[ASSIGNMENT] Return all of the data that follows precisely, leaving every image out.

[DATA FOR THIS EXERCISE]
---------------

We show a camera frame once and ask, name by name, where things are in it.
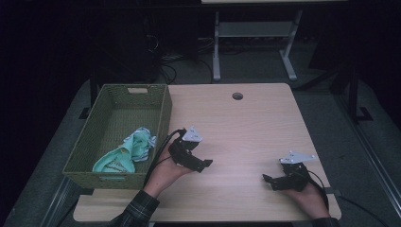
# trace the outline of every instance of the towel
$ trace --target towel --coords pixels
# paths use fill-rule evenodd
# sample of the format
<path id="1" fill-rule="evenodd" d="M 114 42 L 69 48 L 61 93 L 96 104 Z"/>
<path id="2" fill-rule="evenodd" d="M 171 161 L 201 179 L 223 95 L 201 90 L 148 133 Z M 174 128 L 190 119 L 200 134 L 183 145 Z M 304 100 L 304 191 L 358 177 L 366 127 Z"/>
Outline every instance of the towel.
<path id="1" fill-rule="evenodd" d="M 148 159 L 148 152 L 156 144 L 156 136 L 151 136 L 146 128 L 138 128 L 123 140 L 124 144 L 101 157 L 92 169 L 94 172 L 135 172 L 134 162 Z"/>

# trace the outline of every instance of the person's right hand
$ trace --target person's right hand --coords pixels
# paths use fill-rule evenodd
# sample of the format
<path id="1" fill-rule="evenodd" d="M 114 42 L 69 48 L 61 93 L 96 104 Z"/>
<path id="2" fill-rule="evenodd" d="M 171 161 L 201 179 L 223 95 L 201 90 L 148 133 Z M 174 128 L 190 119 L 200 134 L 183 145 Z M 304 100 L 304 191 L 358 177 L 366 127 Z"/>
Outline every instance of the person's right hand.
<path id="1" fill-rule="evenodd" d="M 295 200 L 311 218 L 330 218 L 320 192 L 311 183 L 308 183 L 301 192 L 294 189 L 282 190 L 281 192 Z"/>

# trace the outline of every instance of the basket handle
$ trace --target basket handle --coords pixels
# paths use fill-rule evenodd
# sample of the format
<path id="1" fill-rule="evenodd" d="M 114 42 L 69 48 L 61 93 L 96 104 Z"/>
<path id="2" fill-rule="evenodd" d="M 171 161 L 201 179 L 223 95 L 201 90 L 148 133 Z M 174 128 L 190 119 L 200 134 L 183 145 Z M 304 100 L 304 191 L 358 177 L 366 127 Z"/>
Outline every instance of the basket handle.
<path id="1" fill-rule="evenodd" d="M 125 182 L 126 178 L 124 176 L 100 176 L 99 179 L 102 182 Z"/>
<path id="2" fill-rule="evenodd" d="M 130 94 L 147 94 L 148 88 L 141 88 L 141 87 L 129 87 L 127 88 Z"/>

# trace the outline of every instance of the hand
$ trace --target hand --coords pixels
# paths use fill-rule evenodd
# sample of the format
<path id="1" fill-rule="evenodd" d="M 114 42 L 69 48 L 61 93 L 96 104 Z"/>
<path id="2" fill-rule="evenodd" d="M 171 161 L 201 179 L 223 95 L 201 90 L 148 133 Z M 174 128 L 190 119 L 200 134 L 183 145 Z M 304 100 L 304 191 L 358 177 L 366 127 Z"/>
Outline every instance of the hand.
<path id="1" fill-rule="evenodd" d="M 162 191 L 170 187 L 181 176 L 193 172 L 191 169 L 177 166 L 174 161 L 169 158 L 169 144 L 160 155 L 159 163 L 150 174 L 149 180 L 144 187 L 144 191 L 153 198 L 157 198 Z"/>
<path id="2" fill-rule="evenodd" d="M 330 218 L 320 192 L 311 183 L 308 183 L 301 192 L 294 189 L 283 190 L 282 192 L 295 200 L 311 218 Z"/>

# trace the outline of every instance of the stand leg
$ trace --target stand leg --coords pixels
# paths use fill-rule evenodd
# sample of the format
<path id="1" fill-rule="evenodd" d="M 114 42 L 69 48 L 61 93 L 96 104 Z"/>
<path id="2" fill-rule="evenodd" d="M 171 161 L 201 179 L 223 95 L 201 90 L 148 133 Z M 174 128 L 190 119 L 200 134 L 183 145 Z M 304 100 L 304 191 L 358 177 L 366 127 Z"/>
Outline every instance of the stand leg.
<path id="1" fill-rule="evenodd" d="M 297 30 L 298 30 L 298 25 L 301 21 L 301 16 L 302 16 L 302 11 L 299 10 L 295 16 L 295 19 L 292 23 L 291 30 L 288 35 L 288 44 L 285 49 L 280 50 L 280 56 L 281 56 L 284 66 L 286 67 L 289 80 L 292 80 L 292 81 L 297 80 L 297 76 L 295 75 L 291 61 L 289 60 L 289 52 L 291 50 L 292 44 L 294 43 L 295 35 L 297 34 Z"/>
<path id="2" fill-rule="evenodd" d="M 215 22 L 215 52 L 213 53 L 213 80 L 220 81 L 220 60 L 218 58 L 218 11 Z"/>

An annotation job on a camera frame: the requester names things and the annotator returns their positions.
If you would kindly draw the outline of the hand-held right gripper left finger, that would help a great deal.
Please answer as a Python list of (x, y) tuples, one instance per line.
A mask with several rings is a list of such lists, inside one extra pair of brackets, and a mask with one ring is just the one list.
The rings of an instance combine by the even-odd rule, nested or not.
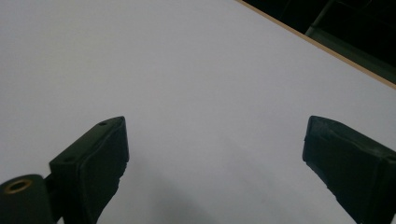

---------------

[COMPLETED TASK]
We show a camera frame once and ask, name by name, where things are in it.
# trace the outline of every instance of the towel
$ trace --target towel --coords pixels
# paths use fill-rule evenodd
# sample of the format
<path id="1" fill-rule="evenodd" d="M 114 42 L 69 48 L 61 93 L 96 104 Z"/>
<path id="2" fill-rule="evenodd" d="M 171 161 L 201 179 L 223 95 L 201 90 L 148 133 Z M 174 128 L 190 119 L 200 134 L 183 145 Z M 304 100 L 304 191 L 358 177 L 366 127 Z"/>
Outline every instance of the towel.
<path id="1" fill-rule="evenodd" d="M 148 159 L 148 152 L 156 144 L 156 136 L 151 136 L 146 128 L 138 128 L 123 140 L 124 144 L 101 157 L 92 169 L 94 172 L 135 172 L 134 162 Z"/>

# trace the outline of every instance of the person's right hand
$ trace --target person's right hand --coords pixels
# paths use fill-rule evenodd
# sample of the format
<path id="1" fill-rule="evenodd" d="M 114 42 L 69 48 L 61 93 L 96 104 Z"/>
<path id="2" fill-rule="evenodd" d="M 171 161 L 201 179 L 223 95 L 201 90 L 148 133 Z M 174 128 L 190 119 L 200 134 L 183 145 Z M 304 100 L 304 191 L 358 177 L 366 127 Z"/>
Outline every instance of the person's right hand.
<path id="1" fill-rule="evenodd" d="M 295 200 L 311 218 L 330 218 L 320 192 L 311 183 L 308 183 L 301 192 L 294 189 L 282 190 L 281 192 Z"/>

# trace the outline of every instance of the basket handle
$ trace --target basket handle --coords pixels
# paths use fill-rule evenodd
# sample of the format
<path id="1" fill-rule="evenodd" d="M 114 42 L 69 48 L 61 93 L 96 104 Z"/>
<path id="2" fill-rule="evenodd" d="M 171 161 L 201 179 L 223 95 L 201 90 L 148 133 Z M 174 128 L 190 119 L 200 134 L 183 145 Z M 304 100 L 304 191 L 358 177 L 366 127 Z"/>
Outline every instance of the basket handle.
<path id="1" fill-rule="evenodd" d="M 125 182 L 126 178 L 124 176 L 100 176 L 99 179 L 102 182 Z"/>
<path id="2" fill-rule="evenodd" d="M 130 94 L 147 94 L 148 88 L 141 88 L 141 87 L 129 87 L 127 88 Z"/>

# trace the outline of every instance of the hand
$ trace --target hand --coords pixels
# paths use fill-rule evenodd
# sample of the format
<path id="1" fill-rule="evenodd" d="M 114 42 L 69 48 L 61 93 L 96 104 Z"/>
<path id="2" fill-rule="evenodd" d="M 171 161 L 201 179 L 223 95 L 201 90 L 148 133 Z M 174 128 L 190 119 L 200 134 L 183 145 Z M 304 100 L 304 191 L 358 177 L 366 127 Z"/>
Outline every instance of the hand.
<path id="1" fill-rule="evenodd" d="M 162 191 L 170 187 L 181 176 L 193 172 L 191 169 L 177 166 L 174 161 L 169 158 L 169 144 L 160 155 L 159 163 L 150 174 L 149 180 L 144 187 L 144 191 L 153 198 L 157 198 Z"/>
<path id="2" fill-rule="evenodd" d="M 330 218 L 320 192 L 311 183 L 308 183 L 301 192 L 294 189 L 283 190 L 282 192 L 295 200 L 311 218 Z"/>

# trace the outline of every instance of the stand leg
$ trace --target stand leg --coords pixels
# paths use fill-rule evenodd
# sample of the format
<path id="1" fill-rule="evenodd" d="M 114 42 L 69 48 L 61 93 L 96 104 Z"/>
<path id="2" fill-rule="evenodd" d="M 171 161 L 201 179 L 223 95 L 201 90 L 148 133 Z M 174 128 L 190 119 L 200 134 L 183 145 Z M 304 100 L 304 191 L 358 177 L 366 127 Z"/>
Outline every instance of the stand leg.
<path id="1" fill-rule="evenodd" d="M 297 30 L 298 30 L 298 25 L 301 21 L 301 16 L 302 16 L 302 11 L 299 10 L 295 16 L 295 19 L 292 23 L 291 30 L 288 35 L 288 44 L 285 49 L 280 50 L 280 56 L 281 56 L 284 66 L 286 67 L 289 80 L 292 80 L 292 81 L 297 80 L 297 76 L 295 75 L 291 61 L 289 60 L 289 52 L 291 50 L 292 44 L 294 43 L 295 35 L 297 34 Z"/>
<path id="2" fill-rule="evenodd" d="M 215 22 L 215 52 L 213 53 L 213 80 L 220 81 L 220 60 L 218 58 L 218 11 Z"/>

An annotation job on a camera frame: the requester names things and the annotator returns their positions.
If you would kindly draw the outline of the hand-held right gripper left finger, that would help a great deal.
Please answer as a Python list of (x, y) tuples, one instance per line.
A mask with several rings is a list of such lists, inside one extra pair of brackets, and a mask with one ring is just the one list.
The rings of an instance combine by the even-odd rule, nested or not.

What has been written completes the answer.